An unusual meeting of U.S. and European bishops and high-ranking Vatican officials on nuclear arms ended tonight with a cryptic statement indicating that they had failed to reach agreement after two days of deliberation.
The closed-door conference represented a first step in an attempt by the Vatican to build a consensus on nuclear weapons and disarmament.
The meeting, called to discuss a controversial pastoral letter on nuclear weapons being drafted by American bishops, was attended by 32 high-ranking prelates and several Vatican experts. A number of Western European prelates reportedly have taken exception to the American letter, parts of which also have been strongly criticized by the Reagan administration.
The closing statement included a pledge "to continue a dialogue designed to better understand the issues posed by violence and the threat of aggression," an indication that whatever differences brought the churchmen together had not been fully resolved.
Msgr. Daniel Hoye, secretary of the U.S. National Conference of Catholic Bishops, said that there was a "basic consensus on principle" among European and U.S. bishops that the church has the authority to speak out against nuclear war but that there were some disagreements on specifics, The Associated Press reported.
"We agreed to disagree on some basic applications," Hoye said. He did not specify what the disagreements were but said that the Americans were not pressured by the Vatican or European bishops to change their position.
The conference, which discussed the issue of deterrence, the relationship between conventional and nuclear arms and the moral and theological questions involved in the use of nuclear weapons, took place as the governments of the European countries involved--West Germany, Italy, Belgium, Britain, the Netherlands and France--were embroiled in an increasingly complex debate over implementing a NATO plan to deploy 572 Pershing II and cruise missiles.
So far among Catholics the lead on the antinuclear front has been taken by the U.S. conference of bishops represented at this week's meeting by Hoye; Archbishop John Roach of Minneapolis-St. Paul, president of the national conference; Archbishop Joseph L. Bernardin of Chicago and the Rev.

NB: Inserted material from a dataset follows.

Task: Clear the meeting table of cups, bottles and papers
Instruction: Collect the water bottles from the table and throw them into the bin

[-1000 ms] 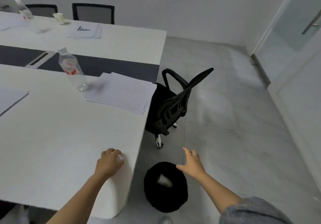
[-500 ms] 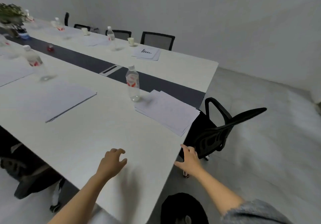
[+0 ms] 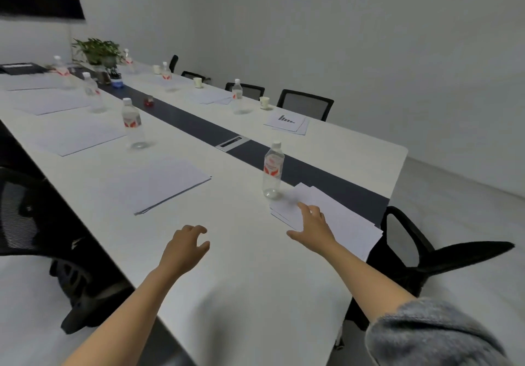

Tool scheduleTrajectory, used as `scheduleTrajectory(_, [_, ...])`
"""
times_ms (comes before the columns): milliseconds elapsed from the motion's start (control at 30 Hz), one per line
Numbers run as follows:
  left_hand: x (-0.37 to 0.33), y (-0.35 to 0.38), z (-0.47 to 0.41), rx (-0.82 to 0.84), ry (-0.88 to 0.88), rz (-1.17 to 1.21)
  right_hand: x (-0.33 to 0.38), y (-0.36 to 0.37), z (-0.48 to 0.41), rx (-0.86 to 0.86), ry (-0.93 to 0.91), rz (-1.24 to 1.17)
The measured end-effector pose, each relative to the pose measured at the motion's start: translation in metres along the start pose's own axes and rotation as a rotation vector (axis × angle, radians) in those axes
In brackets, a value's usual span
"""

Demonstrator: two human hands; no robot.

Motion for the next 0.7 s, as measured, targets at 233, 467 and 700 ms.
scheduleTrajectory(233, [-0.002,-0.022,-0.035,-0.083,-0.031,0.076,0.021,-0.016,-0.068,0.009,-0.114,0.038])
scheduleTrajectory(467, [-0.004,-0.034,-0.067,-0.137,-0.138,0.221,0.018,-0.029,-0.143,0.01,-0.146,-0.005])
scheduleTrajectory(700, [-0.001,-0.028,-0.086,-0.218,-0.243,0.409,-0.001,-0.031,-0.218,-0.072,-0.055,-0.246])
Point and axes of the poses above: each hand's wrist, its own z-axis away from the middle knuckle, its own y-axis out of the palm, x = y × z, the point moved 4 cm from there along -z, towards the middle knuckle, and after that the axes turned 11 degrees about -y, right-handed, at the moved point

Brian Hehir.
In contrast, some of the Western European bishops are known to have begun the meeting with concern over some aspects of the American document, which, in its present form, substantially rules out the use of nuclear weapons in most instances and seriously questions the validity of deterrence unless it is coupled with serious bilateral disarmament efforts.
The document issued at the close of the meeting stressed the importance of reaching agreement. "It seemed necessary that these episcopal conferences, particularly involved for different reasons in the problem of nuclear armaments, should get together to exchange information on the experiences of their different countries and to examine them in the context of the church's tradition and the teachings of Pope John Paul II," the statement said.
Before the meeting a Vatican spokesman had said it was strictly "informal and private," but the presence of top Vatican officials and theologians made it clear that the Holy See has decided to give great importance to the subject.
The meeting was chaired by Vatican Secretary of State Cardinal Agostino Casaroli and Cardinal Joseph Ratzinger, head of the Congregation for the Doctrine of the Faith.
As recently as Saturday the pontiff reiterated his concern over nuclear arms, urging that "those involved must make reciprocal efforts to go through the stages of disarmament together, trying to reach the maximum possible reductions without delay."
The White House has not been pleased with the American bishops' firm stance and last October sent special envoy Gen. Vernon Walters to Rome to explain U.S. strategic policy to the pope.
Although the pontiff has never commented publicly on the American pastoral letter, church sources here in Rome say the pope's recent decision to make Chicago's Bernardin a cardinal showed he was not displeased with the American document. Archbishop Bernardin, who will receive his cardinal's hat on Feb. 2--the only American among 18 selected--is the head of the bishops' commission charged with drafting the document on nuclear weapons.
The European bishops kept an extremely low profile here during the meeting but are known to represent various shades of opinion. The West Germans are now preparing a pastoral letter on the subject that is expected to be published at the end of February. Cardinal Joseph Hoeffner of West Germany said recently that he did not expect the German document to differ in substance from the American letter.
A British statement on nuclear weapons issued about a month ago was weaker and far more general than the American letter, but the British bishops, like the Dutch, are believed to be sympathetic to the American point of view.
The French, perhaps because of their government's commitment to the nuclear force de frappe, have not taken as strong a stand as the Americans, and in Italy, the only official bishops' statement on a related topic was devoted to the issue of a projected nuclear base in Sicily.